Only a small fraction of the paper and cardboard in the world gets recycled. Some recycling operators don't even want it because it can be more expensive to handle than it's worth.
A larger fraction of aluminum gets recycled, because it's more expensive, and easier to reprocess into new things. But still you see a lot of aluminum cans going in the garbage.
Not so with gold. It's so expensive, and so easy to recycle, that virtually none of it goes to waste. If you die with it in your teeth, chances are you won't go to your grave with it. Old circuit boards with gold-plated contacts are sold for real money to people who strip and recycle the gold.

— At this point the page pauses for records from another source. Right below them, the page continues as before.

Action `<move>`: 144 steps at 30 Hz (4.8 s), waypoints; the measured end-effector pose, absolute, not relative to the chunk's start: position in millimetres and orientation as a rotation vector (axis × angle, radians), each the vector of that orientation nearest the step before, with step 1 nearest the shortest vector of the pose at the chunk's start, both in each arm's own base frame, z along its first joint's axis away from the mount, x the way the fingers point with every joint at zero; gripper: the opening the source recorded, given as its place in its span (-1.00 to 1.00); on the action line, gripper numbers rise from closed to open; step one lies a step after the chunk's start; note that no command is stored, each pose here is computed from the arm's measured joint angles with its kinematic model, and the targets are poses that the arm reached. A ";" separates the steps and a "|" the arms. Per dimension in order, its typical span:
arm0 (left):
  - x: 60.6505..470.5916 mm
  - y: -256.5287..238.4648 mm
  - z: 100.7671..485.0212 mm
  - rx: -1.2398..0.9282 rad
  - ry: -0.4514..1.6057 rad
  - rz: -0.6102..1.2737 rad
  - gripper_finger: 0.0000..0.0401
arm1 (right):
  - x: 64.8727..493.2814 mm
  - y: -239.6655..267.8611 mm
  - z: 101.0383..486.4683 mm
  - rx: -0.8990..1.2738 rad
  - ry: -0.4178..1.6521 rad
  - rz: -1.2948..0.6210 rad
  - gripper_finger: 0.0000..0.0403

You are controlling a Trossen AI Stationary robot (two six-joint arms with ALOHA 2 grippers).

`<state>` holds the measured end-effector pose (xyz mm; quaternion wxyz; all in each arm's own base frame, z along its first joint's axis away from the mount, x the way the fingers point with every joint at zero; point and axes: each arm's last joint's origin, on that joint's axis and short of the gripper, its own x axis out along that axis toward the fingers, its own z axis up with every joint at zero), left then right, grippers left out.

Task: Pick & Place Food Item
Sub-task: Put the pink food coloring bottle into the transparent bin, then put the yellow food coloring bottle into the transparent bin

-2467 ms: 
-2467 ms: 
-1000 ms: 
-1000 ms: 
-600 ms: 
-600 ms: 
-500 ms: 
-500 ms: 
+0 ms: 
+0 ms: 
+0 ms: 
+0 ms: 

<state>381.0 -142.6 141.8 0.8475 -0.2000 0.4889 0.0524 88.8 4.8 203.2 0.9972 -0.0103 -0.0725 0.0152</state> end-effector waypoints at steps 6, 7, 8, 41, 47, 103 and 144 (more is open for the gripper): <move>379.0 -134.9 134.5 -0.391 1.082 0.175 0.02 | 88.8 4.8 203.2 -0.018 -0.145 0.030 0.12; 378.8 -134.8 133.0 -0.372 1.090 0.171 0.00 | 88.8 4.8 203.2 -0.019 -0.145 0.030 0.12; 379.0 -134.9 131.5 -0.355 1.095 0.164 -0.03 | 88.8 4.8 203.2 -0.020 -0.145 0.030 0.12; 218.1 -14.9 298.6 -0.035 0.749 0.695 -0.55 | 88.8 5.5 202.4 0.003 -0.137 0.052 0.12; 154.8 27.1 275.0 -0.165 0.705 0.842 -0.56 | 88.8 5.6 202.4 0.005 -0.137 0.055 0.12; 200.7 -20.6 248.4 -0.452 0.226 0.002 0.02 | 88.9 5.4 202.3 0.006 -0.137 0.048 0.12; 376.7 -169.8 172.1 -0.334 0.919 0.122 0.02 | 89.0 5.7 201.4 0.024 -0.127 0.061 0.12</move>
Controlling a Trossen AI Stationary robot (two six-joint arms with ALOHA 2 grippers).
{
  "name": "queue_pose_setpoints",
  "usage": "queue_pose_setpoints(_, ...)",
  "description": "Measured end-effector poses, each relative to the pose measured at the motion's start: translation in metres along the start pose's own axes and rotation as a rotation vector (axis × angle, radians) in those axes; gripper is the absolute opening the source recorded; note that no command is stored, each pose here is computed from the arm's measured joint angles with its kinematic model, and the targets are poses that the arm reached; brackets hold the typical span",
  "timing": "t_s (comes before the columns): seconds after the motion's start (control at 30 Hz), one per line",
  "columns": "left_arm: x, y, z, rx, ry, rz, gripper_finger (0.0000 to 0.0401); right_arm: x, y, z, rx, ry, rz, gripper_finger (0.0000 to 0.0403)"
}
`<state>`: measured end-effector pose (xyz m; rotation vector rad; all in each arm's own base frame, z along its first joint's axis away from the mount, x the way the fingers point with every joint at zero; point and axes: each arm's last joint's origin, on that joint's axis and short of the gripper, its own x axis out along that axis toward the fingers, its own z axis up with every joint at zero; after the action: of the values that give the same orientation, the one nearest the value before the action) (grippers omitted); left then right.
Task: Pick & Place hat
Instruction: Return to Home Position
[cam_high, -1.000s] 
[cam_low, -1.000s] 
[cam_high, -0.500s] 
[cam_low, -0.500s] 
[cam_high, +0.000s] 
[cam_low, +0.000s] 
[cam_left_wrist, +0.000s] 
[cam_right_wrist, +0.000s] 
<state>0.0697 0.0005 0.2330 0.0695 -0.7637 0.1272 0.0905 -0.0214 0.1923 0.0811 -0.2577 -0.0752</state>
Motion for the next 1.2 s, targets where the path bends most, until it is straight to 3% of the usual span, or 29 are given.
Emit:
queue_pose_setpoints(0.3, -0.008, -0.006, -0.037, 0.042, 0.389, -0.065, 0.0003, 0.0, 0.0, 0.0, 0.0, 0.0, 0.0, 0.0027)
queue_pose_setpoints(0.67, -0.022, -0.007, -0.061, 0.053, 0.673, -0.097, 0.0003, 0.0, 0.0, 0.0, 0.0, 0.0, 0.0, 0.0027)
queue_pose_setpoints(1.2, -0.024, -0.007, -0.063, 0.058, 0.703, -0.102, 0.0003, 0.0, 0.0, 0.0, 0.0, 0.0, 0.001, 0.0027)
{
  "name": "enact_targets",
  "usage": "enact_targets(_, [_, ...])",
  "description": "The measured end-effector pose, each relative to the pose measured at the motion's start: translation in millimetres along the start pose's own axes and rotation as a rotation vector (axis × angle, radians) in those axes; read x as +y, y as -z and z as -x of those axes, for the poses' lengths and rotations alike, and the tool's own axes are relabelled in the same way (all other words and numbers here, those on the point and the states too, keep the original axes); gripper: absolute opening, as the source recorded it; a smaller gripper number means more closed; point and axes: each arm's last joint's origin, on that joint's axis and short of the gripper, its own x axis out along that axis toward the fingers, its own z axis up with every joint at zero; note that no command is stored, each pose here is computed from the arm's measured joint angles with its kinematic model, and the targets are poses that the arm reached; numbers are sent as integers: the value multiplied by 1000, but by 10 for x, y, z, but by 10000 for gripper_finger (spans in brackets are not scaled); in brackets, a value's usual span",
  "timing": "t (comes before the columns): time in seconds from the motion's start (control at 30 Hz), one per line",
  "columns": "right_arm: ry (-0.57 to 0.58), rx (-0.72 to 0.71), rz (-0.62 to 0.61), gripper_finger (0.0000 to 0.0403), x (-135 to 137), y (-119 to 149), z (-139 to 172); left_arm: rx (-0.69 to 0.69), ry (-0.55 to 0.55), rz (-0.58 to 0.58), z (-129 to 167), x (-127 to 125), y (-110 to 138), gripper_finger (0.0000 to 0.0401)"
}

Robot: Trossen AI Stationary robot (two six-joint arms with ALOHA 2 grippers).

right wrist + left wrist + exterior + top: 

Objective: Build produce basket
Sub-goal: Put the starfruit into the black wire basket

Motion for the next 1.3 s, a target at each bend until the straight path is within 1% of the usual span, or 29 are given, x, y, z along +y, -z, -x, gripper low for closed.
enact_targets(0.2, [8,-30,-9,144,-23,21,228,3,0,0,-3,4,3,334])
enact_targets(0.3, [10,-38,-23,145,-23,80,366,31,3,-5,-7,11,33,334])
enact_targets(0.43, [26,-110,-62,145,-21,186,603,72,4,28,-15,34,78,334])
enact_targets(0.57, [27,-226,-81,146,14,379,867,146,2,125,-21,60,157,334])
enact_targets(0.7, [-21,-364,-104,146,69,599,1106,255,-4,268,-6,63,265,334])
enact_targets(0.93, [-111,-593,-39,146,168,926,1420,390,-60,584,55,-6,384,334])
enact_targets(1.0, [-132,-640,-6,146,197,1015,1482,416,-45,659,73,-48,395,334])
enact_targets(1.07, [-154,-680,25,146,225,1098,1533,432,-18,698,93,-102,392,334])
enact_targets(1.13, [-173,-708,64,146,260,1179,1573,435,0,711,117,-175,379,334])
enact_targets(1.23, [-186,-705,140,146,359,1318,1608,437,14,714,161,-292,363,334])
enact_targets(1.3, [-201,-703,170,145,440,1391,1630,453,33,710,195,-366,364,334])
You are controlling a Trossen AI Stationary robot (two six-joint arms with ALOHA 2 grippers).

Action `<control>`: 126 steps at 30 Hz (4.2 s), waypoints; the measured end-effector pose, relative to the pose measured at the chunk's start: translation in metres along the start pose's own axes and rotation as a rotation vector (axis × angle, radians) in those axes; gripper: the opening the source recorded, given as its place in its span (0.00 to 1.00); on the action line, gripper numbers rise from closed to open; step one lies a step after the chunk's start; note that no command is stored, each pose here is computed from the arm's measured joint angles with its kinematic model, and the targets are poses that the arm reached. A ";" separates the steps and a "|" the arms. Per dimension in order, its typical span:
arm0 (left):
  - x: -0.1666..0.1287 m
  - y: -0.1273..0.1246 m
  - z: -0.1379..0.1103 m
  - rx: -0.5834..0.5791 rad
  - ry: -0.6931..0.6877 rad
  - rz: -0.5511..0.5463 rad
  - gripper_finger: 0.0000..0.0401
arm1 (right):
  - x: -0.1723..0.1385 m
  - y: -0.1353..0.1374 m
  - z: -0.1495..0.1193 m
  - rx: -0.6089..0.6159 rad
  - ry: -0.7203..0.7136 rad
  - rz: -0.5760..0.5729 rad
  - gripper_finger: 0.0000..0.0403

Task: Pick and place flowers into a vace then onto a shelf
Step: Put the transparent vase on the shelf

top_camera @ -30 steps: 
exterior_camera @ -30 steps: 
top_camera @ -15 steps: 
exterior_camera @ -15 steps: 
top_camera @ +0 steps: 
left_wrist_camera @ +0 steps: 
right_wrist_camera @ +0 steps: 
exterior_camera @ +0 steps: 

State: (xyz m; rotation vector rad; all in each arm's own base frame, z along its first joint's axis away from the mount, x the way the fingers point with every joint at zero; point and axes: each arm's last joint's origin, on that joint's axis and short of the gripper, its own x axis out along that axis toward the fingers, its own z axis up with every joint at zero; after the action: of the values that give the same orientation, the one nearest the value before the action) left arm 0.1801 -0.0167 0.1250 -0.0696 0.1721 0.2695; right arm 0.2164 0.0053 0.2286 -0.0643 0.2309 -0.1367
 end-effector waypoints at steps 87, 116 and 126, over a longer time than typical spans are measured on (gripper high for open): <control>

And of course jewelers never, ever, throw away anything! The smallest scraps are carefully collected and either reused to repair another piece, or sent off to refiners who separate out any alloying elements (typically silver, copper, or platinum) and return the pure gold to circulation. I don't know the exact figure, probably no one does, but I would wager that a very large fraction of the total amount of gold that has ever been mined in the history of the world is still in circulation today, sitting in a bank vault, hanging on a drug dealer's neck, or waiting patiently in a jeweler's workshop for its time to come into the light again.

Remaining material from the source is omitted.